* **Exercise requirements**
Please quote exactly the lines below from the line containing "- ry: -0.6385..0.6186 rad" to the line containing "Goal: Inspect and", both lines included, and nothing else.

Records excerpted from a collection
· · ·

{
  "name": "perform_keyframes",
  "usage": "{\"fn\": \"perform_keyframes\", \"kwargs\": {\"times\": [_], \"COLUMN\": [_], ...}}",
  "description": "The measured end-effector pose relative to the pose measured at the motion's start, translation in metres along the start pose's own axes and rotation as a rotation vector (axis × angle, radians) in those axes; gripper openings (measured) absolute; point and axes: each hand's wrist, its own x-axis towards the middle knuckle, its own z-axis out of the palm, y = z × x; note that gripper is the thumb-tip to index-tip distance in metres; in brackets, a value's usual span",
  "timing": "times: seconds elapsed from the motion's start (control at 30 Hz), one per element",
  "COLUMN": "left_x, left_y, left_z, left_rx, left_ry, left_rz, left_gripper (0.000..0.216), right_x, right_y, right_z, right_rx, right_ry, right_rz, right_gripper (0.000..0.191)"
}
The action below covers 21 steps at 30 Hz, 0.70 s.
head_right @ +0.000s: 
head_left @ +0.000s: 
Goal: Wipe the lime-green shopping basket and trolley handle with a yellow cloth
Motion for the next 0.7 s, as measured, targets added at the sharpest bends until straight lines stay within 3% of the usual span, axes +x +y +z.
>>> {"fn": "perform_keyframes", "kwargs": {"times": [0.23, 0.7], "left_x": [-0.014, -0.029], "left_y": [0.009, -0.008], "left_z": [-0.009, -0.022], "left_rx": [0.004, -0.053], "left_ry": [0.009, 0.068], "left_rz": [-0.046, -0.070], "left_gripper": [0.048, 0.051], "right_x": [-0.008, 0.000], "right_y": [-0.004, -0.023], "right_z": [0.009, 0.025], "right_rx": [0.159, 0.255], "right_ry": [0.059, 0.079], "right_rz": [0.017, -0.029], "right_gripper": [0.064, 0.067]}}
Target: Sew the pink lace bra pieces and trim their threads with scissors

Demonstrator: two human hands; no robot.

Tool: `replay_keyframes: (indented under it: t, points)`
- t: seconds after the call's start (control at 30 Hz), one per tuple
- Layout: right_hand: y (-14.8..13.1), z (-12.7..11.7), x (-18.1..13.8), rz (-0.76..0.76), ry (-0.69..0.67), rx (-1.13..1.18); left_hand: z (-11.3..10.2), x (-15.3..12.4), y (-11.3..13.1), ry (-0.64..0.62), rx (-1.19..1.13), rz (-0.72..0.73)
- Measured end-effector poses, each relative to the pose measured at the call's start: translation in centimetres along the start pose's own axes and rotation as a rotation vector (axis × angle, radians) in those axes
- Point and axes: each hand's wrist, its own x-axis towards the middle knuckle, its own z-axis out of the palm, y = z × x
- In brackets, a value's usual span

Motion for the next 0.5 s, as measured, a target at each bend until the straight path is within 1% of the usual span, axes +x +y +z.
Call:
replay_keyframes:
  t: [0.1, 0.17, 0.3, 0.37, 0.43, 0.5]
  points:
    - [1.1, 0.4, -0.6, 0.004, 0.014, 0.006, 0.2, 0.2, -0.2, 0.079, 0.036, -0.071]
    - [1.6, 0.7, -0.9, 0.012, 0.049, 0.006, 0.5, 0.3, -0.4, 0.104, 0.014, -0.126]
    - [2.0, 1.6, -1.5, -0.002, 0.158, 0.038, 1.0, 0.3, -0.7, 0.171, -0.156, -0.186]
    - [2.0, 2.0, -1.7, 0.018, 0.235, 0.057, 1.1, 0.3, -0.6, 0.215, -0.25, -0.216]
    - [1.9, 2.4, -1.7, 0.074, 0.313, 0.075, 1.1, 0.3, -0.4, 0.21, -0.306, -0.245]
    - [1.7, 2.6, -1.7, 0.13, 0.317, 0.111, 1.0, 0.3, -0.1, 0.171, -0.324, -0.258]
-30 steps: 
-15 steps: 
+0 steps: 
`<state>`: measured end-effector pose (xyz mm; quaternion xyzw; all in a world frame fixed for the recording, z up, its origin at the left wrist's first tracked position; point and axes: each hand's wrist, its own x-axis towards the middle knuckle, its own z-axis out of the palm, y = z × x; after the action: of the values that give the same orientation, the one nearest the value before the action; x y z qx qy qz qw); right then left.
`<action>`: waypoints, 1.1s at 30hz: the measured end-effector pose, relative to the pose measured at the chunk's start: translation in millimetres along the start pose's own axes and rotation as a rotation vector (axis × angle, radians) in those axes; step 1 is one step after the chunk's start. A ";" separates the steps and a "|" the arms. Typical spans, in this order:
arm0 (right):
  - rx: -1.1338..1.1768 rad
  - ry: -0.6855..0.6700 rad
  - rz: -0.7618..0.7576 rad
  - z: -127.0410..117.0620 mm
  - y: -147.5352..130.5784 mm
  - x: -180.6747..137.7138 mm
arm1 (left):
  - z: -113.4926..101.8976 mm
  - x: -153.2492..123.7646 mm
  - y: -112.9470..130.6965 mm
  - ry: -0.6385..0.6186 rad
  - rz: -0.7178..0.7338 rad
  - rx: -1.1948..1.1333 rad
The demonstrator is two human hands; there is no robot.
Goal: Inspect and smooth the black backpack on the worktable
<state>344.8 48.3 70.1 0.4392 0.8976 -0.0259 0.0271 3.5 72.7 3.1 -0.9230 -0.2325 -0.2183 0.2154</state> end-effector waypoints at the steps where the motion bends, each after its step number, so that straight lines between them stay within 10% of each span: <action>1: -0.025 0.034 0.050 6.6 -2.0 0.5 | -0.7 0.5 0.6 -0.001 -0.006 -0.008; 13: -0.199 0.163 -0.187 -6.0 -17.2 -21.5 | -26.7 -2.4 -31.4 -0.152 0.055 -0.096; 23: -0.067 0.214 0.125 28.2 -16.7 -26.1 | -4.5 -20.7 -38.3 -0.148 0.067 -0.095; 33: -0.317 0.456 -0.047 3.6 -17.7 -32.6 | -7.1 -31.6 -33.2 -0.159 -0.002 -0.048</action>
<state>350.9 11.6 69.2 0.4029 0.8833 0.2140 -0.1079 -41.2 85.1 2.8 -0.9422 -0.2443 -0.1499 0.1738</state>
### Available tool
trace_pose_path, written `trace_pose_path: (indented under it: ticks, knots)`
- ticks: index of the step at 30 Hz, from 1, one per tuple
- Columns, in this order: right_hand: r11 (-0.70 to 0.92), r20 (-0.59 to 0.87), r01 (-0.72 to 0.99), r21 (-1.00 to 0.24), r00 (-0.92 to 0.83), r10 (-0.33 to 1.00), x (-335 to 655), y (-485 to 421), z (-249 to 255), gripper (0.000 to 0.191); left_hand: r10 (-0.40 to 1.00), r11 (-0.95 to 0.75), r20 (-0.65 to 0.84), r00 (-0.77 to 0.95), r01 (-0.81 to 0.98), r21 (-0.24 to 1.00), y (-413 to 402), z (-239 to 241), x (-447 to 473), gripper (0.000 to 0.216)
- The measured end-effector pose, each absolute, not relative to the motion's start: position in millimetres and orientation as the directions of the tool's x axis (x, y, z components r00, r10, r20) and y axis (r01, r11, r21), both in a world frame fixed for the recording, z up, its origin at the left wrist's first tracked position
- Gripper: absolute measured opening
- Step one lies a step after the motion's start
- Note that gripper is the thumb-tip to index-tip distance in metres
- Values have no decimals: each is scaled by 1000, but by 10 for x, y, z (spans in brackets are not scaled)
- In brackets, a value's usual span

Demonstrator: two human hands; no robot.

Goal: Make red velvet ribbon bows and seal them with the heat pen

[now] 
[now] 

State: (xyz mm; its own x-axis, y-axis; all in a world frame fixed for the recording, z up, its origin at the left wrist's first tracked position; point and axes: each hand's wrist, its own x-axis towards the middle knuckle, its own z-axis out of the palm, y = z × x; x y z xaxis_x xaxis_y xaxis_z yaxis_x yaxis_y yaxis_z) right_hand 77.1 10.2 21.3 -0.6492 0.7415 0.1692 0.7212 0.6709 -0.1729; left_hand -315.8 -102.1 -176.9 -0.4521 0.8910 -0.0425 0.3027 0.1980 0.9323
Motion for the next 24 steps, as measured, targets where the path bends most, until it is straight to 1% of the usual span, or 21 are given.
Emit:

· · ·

* **Answer for the task**
  - ry: -0.6385..0.6186 rad
  - rz: -0.7178..0.7338 rad
  - rx: -1.1948..1.1333 rad
The demonstrator is two human hands; there is no robot.
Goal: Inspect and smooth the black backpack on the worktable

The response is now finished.